Repeat exactly, please, the opening lines of the data below, through and including the line where "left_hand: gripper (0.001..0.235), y" sits.
(Beginning of EXCERPTED RECORDS)
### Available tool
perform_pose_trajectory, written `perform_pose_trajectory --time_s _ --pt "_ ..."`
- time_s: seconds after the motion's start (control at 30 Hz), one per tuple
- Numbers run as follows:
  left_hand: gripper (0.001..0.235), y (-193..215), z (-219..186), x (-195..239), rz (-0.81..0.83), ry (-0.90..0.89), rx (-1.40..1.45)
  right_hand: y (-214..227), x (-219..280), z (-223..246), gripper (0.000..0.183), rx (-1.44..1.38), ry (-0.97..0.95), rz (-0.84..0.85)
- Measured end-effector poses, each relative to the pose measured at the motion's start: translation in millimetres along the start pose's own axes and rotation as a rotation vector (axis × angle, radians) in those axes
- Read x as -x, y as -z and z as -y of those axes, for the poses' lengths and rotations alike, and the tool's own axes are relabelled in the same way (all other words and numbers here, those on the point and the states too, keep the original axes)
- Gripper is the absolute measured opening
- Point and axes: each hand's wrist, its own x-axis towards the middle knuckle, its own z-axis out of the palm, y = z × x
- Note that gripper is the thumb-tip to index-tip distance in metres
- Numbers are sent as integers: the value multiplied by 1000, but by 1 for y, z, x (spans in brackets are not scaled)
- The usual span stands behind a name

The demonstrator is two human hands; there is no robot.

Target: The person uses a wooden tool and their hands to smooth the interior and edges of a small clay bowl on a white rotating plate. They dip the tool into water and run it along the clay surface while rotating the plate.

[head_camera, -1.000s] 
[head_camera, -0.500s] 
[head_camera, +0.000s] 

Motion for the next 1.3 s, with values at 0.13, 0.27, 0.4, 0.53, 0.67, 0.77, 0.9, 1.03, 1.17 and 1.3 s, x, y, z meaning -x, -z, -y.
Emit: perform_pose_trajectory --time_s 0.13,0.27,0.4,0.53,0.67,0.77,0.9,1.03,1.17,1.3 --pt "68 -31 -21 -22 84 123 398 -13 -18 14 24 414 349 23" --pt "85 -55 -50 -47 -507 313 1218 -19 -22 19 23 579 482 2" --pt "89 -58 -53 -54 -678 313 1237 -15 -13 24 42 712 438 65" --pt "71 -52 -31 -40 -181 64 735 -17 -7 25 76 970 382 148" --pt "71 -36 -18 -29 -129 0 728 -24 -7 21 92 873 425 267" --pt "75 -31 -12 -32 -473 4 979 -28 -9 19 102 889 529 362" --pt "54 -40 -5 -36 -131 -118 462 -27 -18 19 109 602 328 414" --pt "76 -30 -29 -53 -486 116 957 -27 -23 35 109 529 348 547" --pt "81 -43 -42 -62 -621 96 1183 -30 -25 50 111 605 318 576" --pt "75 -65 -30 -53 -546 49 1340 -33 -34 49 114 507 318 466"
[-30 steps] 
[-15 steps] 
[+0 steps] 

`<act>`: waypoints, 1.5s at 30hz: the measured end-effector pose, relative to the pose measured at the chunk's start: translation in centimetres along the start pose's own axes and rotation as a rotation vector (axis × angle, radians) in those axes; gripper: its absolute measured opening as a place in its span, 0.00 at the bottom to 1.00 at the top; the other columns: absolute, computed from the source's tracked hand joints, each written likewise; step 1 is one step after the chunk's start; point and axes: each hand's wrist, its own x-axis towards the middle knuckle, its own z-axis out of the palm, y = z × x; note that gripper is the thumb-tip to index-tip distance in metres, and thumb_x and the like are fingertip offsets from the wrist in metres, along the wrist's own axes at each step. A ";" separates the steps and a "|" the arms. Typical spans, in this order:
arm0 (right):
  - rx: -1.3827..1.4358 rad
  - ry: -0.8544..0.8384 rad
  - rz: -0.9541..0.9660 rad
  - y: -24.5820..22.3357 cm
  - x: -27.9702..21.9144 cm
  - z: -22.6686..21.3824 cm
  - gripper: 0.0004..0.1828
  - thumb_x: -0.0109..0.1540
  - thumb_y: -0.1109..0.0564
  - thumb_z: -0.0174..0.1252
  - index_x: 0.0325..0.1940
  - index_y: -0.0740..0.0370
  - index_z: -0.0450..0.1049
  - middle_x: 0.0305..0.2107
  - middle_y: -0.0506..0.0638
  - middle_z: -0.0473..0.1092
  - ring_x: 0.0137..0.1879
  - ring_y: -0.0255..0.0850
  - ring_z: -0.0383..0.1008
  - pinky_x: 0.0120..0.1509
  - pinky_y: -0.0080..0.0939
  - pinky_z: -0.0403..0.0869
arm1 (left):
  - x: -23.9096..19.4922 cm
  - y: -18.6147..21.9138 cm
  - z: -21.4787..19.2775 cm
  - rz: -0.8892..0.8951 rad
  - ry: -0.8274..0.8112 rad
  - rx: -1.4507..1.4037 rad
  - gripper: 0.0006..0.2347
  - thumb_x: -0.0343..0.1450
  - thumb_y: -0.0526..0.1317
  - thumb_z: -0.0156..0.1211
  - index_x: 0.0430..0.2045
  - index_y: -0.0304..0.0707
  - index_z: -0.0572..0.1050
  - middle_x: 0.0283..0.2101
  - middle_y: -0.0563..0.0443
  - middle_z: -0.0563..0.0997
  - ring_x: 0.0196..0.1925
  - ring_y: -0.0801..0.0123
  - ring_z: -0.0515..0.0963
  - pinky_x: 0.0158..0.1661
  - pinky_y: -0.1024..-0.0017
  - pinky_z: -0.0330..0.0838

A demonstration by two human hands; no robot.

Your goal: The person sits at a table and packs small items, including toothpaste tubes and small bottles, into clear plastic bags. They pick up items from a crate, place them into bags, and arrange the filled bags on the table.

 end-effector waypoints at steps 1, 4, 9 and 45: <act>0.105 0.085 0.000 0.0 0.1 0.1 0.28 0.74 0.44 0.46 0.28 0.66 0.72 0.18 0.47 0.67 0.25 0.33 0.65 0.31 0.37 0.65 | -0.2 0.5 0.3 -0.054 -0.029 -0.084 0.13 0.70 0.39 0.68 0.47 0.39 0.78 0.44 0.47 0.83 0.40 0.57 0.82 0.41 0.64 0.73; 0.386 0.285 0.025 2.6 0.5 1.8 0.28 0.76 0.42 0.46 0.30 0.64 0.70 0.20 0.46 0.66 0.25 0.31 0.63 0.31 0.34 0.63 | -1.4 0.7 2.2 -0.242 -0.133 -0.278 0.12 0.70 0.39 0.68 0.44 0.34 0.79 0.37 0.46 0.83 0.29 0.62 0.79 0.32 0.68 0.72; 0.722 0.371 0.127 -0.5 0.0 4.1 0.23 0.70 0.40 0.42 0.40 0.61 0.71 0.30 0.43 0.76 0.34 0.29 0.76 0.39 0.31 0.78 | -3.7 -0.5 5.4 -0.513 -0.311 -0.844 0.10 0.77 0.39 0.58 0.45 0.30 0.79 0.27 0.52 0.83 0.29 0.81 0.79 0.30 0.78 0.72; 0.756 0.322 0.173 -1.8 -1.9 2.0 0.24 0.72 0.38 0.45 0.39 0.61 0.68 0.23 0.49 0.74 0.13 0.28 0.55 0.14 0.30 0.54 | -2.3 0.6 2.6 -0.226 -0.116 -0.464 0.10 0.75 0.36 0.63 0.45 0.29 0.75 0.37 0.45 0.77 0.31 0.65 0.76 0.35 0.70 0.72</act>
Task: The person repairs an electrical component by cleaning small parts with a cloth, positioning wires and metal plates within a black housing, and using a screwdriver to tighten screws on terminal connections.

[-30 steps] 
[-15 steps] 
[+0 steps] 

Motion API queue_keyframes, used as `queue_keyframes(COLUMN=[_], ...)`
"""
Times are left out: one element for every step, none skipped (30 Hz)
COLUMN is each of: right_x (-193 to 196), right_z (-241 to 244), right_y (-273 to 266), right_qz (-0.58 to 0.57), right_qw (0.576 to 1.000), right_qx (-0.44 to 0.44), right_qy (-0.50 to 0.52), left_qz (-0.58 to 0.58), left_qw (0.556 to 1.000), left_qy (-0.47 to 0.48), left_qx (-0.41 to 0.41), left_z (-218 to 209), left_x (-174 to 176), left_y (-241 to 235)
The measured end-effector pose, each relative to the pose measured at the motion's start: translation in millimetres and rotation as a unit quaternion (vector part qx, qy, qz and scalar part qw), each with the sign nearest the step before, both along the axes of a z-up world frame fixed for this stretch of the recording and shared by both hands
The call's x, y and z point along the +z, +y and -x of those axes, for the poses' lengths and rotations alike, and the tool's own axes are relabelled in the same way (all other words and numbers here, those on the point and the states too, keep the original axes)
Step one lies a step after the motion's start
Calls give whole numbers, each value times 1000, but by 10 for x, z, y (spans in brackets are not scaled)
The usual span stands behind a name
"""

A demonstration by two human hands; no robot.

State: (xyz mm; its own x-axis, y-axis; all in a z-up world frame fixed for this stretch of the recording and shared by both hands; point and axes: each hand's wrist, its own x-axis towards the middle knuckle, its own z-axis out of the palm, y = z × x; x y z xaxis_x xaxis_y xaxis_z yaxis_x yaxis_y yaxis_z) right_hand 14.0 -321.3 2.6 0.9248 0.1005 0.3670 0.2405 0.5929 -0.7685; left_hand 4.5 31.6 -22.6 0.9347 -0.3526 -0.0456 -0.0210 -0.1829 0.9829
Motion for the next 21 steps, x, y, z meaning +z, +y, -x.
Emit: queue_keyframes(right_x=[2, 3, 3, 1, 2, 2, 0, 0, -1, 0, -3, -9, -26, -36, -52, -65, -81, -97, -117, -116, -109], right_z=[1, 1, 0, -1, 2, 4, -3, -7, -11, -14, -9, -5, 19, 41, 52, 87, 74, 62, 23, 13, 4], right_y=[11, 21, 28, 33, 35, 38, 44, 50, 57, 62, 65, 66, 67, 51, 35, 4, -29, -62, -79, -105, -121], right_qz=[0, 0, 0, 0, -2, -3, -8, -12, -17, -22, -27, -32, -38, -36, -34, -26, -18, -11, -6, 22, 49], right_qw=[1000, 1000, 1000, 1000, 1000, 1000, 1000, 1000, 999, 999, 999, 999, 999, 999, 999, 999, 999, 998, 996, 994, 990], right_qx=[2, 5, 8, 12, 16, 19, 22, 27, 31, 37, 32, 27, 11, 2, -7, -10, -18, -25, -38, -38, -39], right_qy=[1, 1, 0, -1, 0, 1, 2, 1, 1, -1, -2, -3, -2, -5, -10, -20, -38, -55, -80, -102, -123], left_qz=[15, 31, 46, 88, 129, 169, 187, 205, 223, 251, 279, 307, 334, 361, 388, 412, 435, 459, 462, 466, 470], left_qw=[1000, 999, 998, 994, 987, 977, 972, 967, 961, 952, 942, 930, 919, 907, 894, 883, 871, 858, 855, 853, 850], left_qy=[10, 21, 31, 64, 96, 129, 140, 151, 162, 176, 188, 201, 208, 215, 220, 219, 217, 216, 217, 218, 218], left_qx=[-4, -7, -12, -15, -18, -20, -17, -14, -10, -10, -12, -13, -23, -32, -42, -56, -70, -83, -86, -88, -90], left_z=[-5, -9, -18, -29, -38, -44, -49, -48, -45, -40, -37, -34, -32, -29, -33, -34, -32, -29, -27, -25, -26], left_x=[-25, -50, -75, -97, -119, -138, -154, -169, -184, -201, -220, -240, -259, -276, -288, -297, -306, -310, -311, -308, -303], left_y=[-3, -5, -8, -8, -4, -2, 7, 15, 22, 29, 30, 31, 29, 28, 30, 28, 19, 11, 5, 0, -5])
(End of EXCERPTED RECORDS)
RESULT FOR THIS EXERCISE.
### Available tool
perform_pose_trajectory, written `perform_pose_trajectory --time_s _ --pt "_ ..."`
- time_s: seconds after the motion's start (control at 30 Hz), one per tuple
- Numbers run as follows:
  left_hand: gripper (0.001..0.235), y (-193..215), z (-219..186), x (-195..239), rz (-0.81..0.83), ry (-0.90..0.89), rx (-1.40..1.45)

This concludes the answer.